At a certain point, the baby girl found a voice, a clear and true voice. She ceased crying and spoke for the first time, sweet but assertive, sounding so much like her mother Miranda.
“You already know why we’re all leaving,” declared baby Maddie. “And why we all got so distant.”
“You talk?”
“When you want me to.”
I was stunned.
“Look at the bottle you’re holding, “ she instructed. “The one with the blue pills you take in the morning.”
“Pills chased everyone out of here?”
The infant girl stayed silent for a moment, as if waiting for me to come to a certain conclusion. I began to doubt that we had been talking at all.
“Read the label, William.”
“‘ Olanzapine, 10mg tablet. Take one tablet by mouth every morning with or without food. Dr. Claus.’ It’s one of my prescriptions. What about it?”
“William, you already know that Dr. Claus gave you the blue pills to help your brain quiet voices that aren’t real.”
“For auditory hallucinations,” I whispered.
Baby Maddie paused again. “And you know that I’m not real either. None of us exist outside of you.”
“And yet you all left me, one after the other.”
“We are all part of you, which means it’s impossible for any of us to ever truly leave you. But you’ll only hear from us rarely, if ever, from now on.”
“But I need JP for my morning routine, and Miranda makes breakfast.” Hot panic intensified the fear in my words.
“Is that really how it works?” Baby Maddie sighed. “Or do you complete every task yourself? You know all of this William.”
Heat flushing my chest and neck, I got to my feet and turned on the bathroom light. After much struggle, I opened the bottle of blue Olanzapine. Brain poison. I poured the month’s supply into the toilet bowl and held down the handle with a trembling hand. No more, Doctor. I want them all back, even that hateful Carol Anne. I slid down to the cold tile floor and held my knees to my chest. Not then nor ever again was I willing to ask, “Where did everybody go?” Leaning my head back, I dared to close my eyes.
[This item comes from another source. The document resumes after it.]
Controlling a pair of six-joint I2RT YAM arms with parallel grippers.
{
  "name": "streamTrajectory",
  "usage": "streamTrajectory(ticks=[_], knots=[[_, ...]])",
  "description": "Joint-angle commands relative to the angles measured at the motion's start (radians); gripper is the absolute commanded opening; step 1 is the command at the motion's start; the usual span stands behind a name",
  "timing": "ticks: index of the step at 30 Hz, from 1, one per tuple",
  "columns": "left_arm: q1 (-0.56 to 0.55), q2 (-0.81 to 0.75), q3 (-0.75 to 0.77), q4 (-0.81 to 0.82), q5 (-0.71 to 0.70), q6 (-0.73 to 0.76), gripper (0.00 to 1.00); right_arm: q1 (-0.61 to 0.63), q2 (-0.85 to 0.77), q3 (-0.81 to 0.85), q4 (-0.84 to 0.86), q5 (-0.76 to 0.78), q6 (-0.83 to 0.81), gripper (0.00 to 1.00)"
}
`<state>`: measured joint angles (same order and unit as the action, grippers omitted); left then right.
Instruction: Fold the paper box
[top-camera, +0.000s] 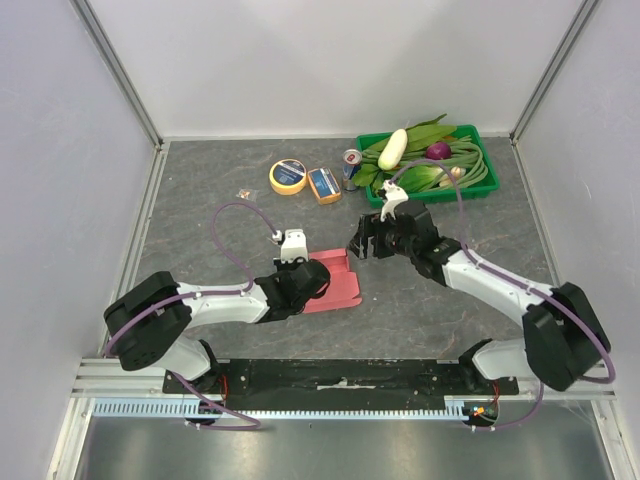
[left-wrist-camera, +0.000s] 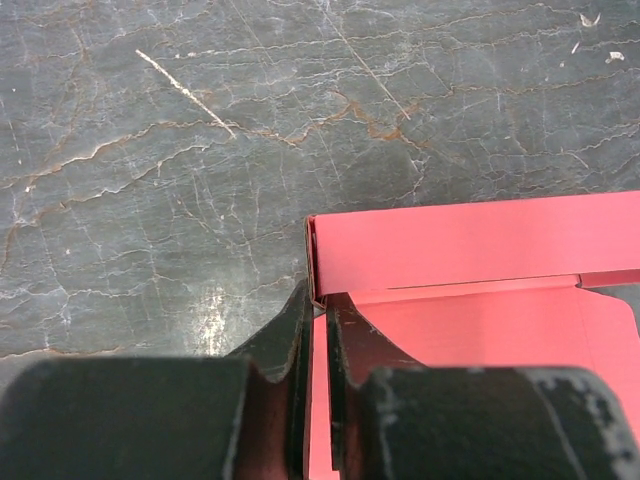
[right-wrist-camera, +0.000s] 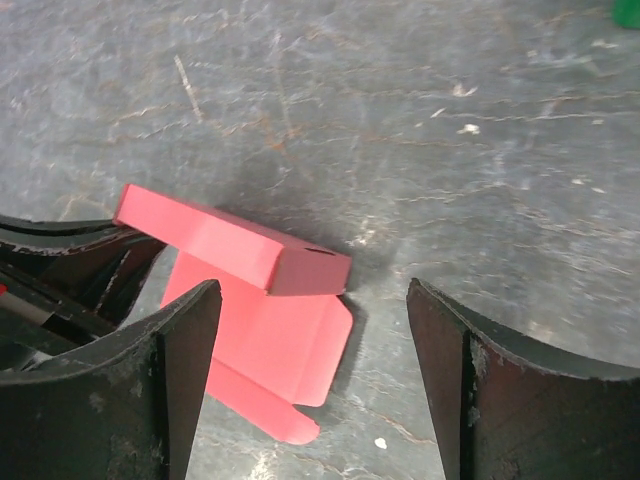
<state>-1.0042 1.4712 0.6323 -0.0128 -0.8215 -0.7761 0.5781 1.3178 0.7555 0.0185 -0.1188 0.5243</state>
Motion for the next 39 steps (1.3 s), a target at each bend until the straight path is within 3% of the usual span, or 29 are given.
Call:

Hours after I originally sunk to the floor did the faintest sound hit my ears. Miranda was in the kitchen, running water for tea, humming with the Beach Boys playing in the background. I heard JP there too, his voice rich and low.
“William’s been in a panic trying to find you,” Miranda mentioned between songs.
“Who knows why,” he replied. “I’ve been right here all morning.”